Stranger Things: no tiene por qué gustarte lo que le gusta a todo el mundo

Título de Stranger Things. // Fuente.

Es interesante: el arte puede recordarnos aquello que no hemos olvidado, pero que tampoco evocamos todos los días, porque lo damos por hecho.

Este verano, la plataforma Netflix estrenó los ocho capítulos de ese homenaje a los ’80 que es Stranger Things, un híbrido entre libro de Stephen King y películas de los ochenta de directores como Steven Spielberg, con claros referentes como It (Eso) o E.T., entre otros. La miniserie recupera la estética, la temática, la música y el espíritu de aquellos mitificados años y lo hace con acierto.

Pero este no es un post sobre la serie en sí, no es la crítica (que espero llegar a hacerla algún día antes de que el sol se apague), solo es un comentario sobre un momento. Espero que lo otro acabe llegando, pera también quería dedicarle un espacio a una de esas escenas que parecen pequeñas, pero que a mí me encantaron y que transcurre en el segundo capítulo.

La secuencia de la que hablo es el diálogo entre los hermanos Byers, el mayor Jonathan y el pequeño Will. Hablan sobre ser raros, con ese hermano mayor escuchando a The Clash y recomendando una cinta musical con grandes como David Bowie o Joy Division («música que te cambiará»), mientras los padres discuten y ellos hallan en la música una escapatoria. «Quiere que te gusten cosas normales. No debe gustarte algo porque otros te digan que debe gustarte», dice Jonathan.

Es decir, no está mal que te guste lo que no le gusta a todo el mundo. Esa es una defensa de la personalidad que nos llega a muchos, a aquellos que siempre hemos batallado para no tener que sentir vergüenza al decir lo que nos gustaba. Ahora es más fácil ser raro, casi que está de moda con tanto Star Wars o Marvel, pero recuerdo aquella época en la que no lo era a menos que encontrases a una pandilla de amigos raros que tuviesen tus mismos gustos. Hoy, encuentras camisetas de superhéroes en cualquier tienda; antes, como alguien te escuchase hablar de X-Men, podían reírse de ti y llamarte monstruo de feria.


Hasta que no he visto la serie, casi ni me acordaba de esa época en la que alguien se podía reír de ti por llevar una mochila de El Señor de los Anillos al instituto. Casi había olvidado lo que significaba decir: «me da igual. Me gusta esto. Si no te gusta y crees que te puedes reír de mi por ello, que te jodan». Eso lo descubrí en mi adolescencia, me lo he tragado con los años y dudaba de haberme podido olvidar de tal cosa hasta ahora.

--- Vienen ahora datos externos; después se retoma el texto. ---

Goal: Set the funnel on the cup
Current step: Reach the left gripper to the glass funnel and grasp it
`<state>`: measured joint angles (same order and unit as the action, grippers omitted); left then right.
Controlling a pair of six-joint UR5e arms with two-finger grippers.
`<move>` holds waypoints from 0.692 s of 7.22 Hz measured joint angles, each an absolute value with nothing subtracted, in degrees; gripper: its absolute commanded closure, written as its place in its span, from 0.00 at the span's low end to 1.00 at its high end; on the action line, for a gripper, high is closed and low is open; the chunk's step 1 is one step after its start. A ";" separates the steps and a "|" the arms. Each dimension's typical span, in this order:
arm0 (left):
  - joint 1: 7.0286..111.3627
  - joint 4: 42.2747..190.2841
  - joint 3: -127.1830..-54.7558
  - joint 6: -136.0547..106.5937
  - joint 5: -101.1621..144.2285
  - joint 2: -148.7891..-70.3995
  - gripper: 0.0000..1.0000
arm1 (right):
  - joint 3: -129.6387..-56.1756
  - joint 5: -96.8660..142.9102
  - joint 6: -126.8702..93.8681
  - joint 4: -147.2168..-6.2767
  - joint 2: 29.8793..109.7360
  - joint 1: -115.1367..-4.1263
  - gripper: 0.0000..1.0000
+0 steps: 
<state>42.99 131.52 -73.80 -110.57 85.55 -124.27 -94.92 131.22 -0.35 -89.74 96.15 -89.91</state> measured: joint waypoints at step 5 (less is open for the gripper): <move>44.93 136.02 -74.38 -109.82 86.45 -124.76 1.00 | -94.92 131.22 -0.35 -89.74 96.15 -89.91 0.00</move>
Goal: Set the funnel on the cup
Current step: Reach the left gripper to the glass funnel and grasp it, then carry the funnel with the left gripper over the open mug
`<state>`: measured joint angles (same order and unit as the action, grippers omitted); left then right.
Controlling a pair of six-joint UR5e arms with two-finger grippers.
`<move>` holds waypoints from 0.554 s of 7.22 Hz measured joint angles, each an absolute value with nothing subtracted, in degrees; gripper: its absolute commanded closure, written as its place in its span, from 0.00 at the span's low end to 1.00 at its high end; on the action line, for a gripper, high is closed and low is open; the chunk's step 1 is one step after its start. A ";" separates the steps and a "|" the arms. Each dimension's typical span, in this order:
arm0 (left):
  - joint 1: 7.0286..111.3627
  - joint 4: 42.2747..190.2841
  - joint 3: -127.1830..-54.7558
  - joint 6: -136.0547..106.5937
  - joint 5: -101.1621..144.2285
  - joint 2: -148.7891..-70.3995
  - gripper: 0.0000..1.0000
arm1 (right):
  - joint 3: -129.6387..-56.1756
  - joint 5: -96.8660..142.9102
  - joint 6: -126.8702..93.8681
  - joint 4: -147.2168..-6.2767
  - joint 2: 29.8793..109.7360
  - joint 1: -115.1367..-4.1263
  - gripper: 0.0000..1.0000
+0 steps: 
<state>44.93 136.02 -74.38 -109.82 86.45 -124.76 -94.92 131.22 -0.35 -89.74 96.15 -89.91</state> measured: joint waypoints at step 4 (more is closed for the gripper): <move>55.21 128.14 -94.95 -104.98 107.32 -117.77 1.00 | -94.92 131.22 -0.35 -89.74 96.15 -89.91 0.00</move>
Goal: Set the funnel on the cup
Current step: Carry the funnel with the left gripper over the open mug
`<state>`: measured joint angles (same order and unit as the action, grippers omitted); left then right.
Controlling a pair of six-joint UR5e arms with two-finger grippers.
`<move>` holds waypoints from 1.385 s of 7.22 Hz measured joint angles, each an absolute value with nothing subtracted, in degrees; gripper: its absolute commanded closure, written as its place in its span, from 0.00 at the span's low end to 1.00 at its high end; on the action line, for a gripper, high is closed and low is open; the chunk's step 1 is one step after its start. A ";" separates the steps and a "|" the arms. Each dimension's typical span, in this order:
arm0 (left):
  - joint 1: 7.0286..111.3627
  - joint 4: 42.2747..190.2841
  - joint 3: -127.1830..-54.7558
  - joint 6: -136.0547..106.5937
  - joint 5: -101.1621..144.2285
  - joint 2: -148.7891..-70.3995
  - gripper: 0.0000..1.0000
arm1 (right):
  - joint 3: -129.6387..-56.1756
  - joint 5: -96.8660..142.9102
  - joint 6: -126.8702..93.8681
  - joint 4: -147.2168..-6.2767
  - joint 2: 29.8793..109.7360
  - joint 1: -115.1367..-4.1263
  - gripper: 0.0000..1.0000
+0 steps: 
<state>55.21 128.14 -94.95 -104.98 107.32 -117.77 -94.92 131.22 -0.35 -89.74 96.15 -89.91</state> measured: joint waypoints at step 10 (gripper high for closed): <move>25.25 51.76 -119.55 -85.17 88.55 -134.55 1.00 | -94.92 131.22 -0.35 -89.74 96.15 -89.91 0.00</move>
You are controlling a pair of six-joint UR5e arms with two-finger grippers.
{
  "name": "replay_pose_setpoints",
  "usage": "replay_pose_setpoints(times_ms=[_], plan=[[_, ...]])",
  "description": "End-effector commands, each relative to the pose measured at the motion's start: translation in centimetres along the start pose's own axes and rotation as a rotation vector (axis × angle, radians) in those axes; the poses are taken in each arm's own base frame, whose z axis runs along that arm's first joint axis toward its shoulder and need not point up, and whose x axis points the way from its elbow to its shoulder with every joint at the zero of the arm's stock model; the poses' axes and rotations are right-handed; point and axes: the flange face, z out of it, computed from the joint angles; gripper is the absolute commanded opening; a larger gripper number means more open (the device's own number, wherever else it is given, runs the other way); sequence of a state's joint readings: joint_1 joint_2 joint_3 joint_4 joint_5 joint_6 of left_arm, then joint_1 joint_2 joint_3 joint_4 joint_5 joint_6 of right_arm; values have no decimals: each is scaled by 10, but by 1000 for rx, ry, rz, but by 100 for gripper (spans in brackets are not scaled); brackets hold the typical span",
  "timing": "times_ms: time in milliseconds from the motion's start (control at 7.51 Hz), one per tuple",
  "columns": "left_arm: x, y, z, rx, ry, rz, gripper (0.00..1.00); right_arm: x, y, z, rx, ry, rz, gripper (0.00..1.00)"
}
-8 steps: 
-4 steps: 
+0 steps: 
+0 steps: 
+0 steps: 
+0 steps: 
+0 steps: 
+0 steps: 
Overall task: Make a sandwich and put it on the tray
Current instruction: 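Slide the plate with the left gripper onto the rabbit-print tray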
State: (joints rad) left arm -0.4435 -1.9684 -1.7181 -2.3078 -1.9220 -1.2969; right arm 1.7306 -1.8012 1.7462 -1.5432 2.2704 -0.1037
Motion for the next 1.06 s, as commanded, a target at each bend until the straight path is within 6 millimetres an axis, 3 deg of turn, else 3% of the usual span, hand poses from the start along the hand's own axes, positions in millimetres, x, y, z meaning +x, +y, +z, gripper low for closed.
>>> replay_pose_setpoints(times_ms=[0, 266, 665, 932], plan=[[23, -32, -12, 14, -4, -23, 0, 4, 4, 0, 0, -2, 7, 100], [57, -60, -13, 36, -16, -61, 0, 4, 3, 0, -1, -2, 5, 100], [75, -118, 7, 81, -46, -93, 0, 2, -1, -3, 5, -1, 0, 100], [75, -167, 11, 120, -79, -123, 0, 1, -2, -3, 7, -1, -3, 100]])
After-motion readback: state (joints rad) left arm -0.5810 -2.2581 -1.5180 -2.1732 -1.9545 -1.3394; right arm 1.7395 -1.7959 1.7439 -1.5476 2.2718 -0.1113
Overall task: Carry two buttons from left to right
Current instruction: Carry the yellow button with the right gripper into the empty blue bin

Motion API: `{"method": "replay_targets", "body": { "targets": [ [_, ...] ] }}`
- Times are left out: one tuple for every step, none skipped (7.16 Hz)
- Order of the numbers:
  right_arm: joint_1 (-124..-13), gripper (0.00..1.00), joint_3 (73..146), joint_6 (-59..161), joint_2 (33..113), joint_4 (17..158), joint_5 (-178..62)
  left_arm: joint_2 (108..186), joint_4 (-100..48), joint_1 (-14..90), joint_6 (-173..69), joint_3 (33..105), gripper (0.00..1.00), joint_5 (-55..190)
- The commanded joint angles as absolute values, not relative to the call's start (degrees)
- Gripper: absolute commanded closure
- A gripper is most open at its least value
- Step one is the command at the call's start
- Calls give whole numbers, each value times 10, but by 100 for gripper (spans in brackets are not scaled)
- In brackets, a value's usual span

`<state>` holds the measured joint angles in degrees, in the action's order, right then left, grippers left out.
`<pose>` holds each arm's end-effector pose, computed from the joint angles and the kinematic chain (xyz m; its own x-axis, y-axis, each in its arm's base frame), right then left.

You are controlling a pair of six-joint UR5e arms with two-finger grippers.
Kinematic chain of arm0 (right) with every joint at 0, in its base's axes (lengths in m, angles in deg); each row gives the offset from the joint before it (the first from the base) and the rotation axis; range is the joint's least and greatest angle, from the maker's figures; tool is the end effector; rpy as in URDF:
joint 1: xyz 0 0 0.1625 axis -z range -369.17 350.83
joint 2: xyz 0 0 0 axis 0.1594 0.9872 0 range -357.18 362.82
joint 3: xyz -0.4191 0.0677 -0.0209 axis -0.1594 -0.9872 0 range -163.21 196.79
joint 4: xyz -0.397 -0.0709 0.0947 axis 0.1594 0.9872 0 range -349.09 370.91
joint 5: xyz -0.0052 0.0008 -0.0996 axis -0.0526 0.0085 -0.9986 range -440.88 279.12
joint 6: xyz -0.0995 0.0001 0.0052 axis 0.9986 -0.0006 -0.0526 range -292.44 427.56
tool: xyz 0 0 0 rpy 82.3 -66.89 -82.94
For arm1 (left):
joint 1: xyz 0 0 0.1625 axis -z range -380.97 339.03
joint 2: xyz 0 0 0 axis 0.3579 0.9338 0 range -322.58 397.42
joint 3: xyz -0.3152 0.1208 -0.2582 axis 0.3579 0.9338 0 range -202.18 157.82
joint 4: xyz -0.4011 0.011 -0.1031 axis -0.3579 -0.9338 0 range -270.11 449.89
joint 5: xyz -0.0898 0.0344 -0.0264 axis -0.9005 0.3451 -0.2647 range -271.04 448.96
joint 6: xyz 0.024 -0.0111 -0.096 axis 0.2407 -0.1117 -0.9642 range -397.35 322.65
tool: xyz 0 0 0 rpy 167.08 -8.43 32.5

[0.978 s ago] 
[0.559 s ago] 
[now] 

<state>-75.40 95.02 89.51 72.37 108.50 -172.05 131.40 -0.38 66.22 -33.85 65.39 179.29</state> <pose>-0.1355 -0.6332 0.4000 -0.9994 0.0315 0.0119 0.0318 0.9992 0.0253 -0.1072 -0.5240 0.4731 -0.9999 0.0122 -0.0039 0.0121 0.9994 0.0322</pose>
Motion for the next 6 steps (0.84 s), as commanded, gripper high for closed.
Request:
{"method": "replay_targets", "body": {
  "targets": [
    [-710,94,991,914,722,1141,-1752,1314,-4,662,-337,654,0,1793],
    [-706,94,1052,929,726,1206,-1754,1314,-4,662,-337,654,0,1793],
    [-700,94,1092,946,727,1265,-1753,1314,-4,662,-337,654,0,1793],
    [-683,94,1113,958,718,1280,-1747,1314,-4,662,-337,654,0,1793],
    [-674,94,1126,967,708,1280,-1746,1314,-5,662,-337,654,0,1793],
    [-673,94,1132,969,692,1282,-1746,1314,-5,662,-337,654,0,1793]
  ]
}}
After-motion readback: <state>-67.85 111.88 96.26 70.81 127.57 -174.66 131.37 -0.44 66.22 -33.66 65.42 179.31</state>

Con los años, aprendes algo valioso: que te guste lo que te dé la gana y nadie puede decirte lo contrario. Así de simple. Y ahí es cuando te das cuenta de que la personalidad no tiene que ser un estándar (algo que la contradice por definición), sino que puede ser propia y que no tienes que copiar a nadie. Y si te lo recuerdan mientras suena el Should I stary or Should I go de The Clash. Y ya solo por recordárnoslo, ver Stranger Things vale la pena.